Hindistan'da elle temizlik yapılmasına son verilmesini isteyen Safai Karmachari Andolan adlı Hintli gruptan Bezwada Wilson, "Hükümet, Hindistan'ın özünde kast temelli bir toplum olduğu gerçeğini kabul etmeyi reddediyor" dedi.
Wilson, DW'ye verdiği demeçte, "İddia ettikleri şeylerin gerçeklerle pek ilgisi yok, daha çok kendi görüşleriyle ilgili," dedi. "El işçilerine Namaste programı kapsamında makine satın almalarını söylemek, acımasız bir 'rehabilitasyon' biçimidir," diye ekledi.
"Kast temelli işe alımları sona erdirmek yerine, bu sadece onu modern bir isimle yeniden paketliyor. Namaste, ilerleme kisvesi altında gizlenmiş kast ayrımcılığıdır."
Kastlar ve dışlanma
Dalitler genellikle dini ve toplumsal standartlara göre "kirli" kabul edilen en basit ve tehlikeli işleri yapmakla görevlendirilirler. Bu işler nesilden nesile aktarılır ve aileleri sosyal dışlanma ve ekonomik yoksunluk döngüsüne hapseder.
Dalitler arasında bile, Valmiki alt kastı tarihsel olarak en şiddetli sosyopolitik ve ekonomik dışlanma, baskı ve şiddetle karşı karşıya kalmıştır.
Yeni Delhi'deki Cevahirlal Nehru Üniversitesi'nde sosyoloji profesörü olan Vivek Kumar, DW'ye yaptığı açıklamada, "Kast, kişinin geçmişteki eylemlerinin bir sonucu olarak görülüyor ve leş yiyicileri başkalarının çöplerini temizlemeye mahkûm ediyor." dedi.
Bu işe "manevi bir görev" veya "topluma asil bir hizmet" demenin küçümseyiciliğinin, "ayrımcılığın acı gerçekliğini" gizlediğini söylüyor.

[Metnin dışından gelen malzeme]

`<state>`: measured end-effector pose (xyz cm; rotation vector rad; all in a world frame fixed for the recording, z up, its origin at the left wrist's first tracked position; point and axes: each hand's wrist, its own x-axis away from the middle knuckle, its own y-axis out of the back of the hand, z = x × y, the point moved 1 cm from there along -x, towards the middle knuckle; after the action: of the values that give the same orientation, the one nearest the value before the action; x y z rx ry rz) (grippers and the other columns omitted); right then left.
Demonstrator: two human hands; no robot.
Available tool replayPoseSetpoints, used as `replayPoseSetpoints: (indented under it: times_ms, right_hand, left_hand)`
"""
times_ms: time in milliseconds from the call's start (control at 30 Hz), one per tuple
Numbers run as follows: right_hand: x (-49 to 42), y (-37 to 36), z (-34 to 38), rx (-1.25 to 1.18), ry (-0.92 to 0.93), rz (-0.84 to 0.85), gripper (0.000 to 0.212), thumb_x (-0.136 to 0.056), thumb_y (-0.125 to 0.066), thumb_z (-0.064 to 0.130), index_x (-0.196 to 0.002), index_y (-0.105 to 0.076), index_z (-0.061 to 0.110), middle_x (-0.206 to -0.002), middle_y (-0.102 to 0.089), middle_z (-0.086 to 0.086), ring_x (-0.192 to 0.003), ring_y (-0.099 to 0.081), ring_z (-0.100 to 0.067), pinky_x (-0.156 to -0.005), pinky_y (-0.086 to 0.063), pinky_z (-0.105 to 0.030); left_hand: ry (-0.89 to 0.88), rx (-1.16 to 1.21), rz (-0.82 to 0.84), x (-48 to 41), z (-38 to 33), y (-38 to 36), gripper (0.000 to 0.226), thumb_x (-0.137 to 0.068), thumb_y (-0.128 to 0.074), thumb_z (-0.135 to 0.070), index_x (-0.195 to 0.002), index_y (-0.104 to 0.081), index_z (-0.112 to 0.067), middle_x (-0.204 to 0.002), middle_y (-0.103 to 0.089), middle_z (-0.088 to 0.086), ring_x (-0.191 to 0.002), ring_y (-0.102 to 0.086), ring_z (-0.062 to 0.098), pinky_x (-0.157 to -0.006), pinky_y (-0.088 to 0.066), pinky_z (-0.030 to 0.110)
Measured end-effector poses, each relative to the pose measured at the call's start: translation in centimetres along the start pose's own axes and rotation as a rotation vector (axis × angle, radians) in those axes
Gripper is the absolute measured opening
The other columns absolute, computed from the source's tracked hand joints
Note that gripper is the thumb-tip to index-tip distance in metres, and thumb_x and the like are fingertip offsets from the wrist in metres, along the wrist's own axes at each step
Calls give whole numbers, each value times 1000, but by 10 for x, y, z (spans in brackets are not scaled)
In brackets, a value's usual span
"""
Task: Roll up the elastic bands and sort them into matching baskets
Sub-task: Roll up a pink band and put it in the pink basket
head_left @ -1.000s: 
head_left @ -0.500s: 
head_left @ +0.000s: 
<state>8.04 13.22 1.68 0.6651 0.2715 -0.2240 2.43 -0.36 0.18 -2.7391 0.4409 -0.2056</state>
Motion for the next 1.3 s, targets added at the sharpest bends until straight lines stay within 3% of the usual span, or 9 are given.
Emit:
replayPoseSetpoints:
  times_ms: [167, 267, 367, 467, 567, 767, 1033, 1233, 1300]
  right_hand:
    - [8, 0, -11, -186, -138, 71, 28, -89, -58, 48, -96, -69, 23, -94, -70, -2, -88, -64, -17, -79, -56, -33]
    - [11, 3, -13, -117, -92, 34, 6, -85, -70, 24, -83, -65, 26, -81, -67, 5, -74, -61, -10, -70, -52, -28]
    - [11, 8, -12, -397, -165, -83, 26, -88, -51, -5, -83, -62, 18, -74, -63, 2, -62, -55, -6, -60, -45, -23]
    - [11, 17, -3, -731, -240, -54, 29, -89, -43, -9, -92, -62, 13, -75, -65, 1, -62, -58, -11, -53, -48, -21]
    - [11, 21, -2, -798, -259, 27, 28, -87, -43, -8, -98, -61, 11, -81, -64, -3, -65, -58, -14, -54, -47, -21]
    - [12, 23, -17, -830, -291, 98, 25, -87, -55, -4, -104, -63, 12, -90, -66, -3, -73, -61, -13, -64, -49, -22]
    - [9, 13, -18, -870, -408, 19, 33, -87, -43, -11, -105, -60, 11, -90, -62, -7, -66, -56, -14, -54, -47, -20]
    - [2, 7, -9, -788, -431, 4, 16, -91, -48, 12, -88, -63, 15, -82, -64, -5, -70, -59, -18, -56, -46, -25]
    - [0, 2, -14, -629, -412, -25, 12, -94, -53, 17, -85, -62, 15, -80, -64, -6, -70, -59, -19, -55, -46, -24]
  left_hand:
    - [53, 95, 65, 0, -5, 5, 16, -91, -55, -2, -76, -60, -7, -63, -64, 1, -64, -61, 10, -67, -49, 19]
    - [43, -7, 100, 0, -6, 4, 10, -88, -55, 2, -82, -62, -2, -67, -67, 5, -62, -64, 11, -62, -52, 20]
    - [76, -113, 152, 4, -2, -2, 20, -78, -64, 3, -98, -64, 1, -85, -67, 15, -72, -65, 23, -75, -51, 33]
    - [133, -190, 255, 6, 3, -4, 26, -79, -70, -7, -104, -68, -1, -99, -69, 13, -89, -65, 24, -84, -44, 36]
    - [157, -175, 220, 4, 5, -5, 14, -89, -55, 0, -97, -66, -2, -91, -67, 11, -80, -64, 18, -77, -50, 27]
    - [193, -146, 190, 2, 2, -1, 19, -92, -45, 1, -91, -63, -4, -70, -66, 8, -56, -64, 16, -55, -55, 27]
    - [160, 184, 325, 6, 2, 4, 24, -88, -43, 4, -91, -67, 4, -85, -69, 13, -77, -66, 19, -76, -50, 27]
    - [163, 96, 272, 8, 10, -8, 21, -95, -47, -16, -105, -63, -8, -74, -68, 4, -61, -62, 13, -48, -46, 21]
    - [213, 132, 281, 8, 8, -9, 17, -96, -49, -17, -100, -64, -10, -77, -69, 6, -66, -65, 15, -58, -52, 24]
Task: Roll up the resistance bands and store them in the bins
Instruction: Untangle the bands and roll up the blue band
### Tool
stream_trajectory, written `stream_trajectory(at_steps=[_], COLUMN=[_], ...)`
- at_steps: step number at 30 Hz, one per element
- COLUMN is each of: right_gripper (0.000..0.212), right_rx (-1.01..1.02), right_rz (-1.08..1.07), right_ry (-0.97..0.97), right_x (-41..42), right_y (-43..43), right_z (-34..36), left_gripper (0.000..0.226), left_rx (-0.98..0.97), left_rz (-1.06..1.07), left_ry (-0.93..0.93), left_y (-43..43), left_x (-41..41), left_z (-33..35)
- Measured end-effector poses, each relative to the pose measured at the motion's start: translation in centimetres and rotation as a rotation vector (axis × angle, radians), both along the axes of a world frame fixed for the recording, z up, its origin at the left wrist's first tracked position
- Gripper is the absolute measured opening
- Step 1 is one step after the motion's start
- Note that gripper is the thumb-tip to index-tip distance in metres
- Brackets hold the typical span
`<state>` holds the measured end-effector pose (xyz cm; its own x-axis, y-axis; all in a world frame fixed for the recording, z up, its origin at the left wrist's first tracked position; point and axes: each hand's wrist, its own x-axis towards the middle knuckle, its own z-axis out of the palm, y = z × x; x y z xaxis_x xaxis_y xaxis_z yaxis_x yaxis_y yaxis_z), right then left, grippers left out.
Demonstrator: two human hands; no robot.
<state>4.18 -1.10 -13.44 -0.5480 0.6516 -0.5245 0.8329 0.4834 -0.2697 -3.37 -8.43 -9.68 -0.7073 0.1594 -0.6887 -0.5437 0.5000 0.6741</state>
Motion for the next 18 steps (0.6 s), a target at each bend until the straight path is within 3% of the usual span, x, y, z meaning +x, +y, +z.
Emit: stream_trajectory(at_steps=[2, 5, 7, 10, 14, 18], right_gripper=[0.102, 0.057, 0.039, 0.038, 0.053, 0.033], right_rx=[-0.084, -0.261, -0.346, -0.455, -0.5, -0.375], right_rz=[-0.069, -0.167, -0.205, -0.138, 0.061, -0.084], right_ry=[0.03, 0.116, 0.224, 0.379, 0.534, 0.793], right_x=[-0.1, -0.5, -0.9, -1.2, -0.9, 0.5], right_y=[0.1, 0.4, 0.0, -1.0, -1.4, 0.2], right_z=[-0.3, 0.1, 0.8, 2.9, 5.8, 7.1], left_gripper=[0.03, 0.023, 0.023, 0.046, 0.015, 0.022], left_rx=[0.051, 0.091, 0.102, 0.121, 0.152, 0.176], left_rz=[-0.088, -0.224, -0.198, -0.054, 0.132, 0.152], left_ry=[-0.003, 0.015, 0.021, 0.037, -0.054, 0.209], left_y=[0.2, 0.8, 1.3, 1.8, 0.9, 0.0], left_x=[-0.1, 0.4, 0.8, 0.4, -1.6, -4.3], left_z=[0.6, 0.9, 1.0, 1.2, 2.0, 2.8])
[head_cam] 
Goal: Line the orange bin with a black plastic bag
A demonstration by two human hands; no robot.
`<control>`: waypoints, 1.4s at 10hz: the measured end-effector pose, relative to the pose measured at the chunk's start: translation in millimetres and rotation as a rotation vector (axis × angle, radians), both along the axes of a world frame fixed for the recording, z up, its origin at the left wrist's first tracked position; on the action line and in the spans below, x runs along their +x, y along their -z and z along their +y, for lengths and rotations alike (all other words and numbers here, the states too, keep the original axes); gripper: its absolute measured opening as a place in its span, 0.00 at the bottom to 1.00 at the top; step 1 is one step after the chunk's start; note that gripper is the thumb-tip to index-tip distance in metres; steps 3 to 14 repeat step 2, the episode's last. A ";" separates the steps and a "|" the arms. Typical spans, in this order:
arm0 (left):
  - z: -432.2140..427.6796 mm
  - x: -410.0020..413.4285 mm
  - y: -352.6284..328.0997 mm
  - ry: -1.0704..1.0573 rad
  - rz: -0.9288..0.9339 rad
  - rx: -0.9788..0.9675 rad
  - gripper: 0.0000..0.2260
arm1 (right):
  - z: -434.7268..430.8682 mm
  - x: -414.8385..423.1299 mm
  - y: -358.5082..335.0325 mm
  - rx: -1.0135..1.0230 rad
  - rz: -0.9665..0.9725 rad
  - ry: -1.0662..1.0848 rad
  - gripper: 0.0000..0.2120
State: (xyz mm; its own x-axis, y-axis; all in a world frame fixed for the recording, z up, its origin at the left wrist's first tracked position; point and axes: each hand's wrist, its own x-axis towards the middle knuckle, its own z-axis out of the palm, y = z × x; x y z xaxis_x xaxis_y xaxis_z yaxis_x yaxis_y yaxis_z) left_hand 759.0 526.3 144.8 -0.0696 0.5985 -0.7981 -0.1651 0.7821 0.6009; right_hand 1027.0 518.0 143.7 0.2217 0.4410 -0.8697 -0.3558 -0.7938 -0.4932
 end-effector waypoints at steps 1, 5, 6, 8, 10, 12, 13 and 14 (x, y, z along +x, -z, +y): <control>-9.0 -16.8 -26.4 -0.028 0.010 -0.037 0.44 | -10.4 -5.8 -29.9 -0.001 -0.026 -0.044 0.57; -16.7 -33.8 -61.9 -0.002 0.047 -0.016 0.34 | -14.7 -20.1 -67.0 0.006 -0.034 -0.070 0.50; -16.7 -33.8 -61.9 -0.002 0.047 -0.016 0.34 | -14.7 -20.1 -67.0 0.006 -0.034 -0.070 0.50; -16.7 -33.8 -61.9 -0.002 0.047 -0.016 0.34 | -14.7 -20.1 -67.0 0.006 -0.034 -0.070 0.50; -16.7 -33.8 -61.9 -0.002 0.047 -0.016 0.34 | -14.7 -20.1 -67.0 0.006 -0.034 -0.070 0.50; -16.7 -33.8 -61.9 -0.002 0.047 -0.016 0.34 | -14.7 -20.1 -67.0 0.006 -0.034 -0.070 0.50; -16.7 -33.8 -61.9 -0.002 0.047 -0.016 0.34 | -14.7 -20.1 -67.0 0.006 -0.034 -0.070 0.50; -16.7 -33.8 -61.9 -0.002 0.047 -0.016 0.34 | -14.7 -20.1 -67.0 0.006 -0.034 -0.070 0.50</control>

Kast sisteminin üstesinden nasıl gelinir?
Dalitler, konut, eğitim ve sosyal etkileşimlerde sıklıkla ayrımcılığa maruz kalmaktadır. Kast ve temizlik işleri arasındaki ilişki, bu topluluğun toplumsal yükselişini kısıtlamakta ve diğer iş ve fırsatlara erişmelerini engellemektedir.
Kumar, kast sisteminin modernleşme veya kentleşmeyle ortadan kalkmadığını, aksine kent merkezlerine yayılarak sanayi, sivil toplum, siyaset ve bürokrasi gibi modern kurumlara girdiğini açıkladı.
Sosyolog, çöpçülük mesleğinin doğuştan geldiğine dair eski inancın yıkılması için, çalışmanın onurunun ilkokuldan yüksek öğrenime kadar öğretilmesi gerektiğine inanıyor.
Kumar, "Kast ile çöpçülük arasındaki bağ koptuğunda ve bu iş adil bir şekilde ücretlendirildiğinde, diğer toplulukların da bu işleri üstlendiğini göreceğiz" diye sözlerini tamamladı.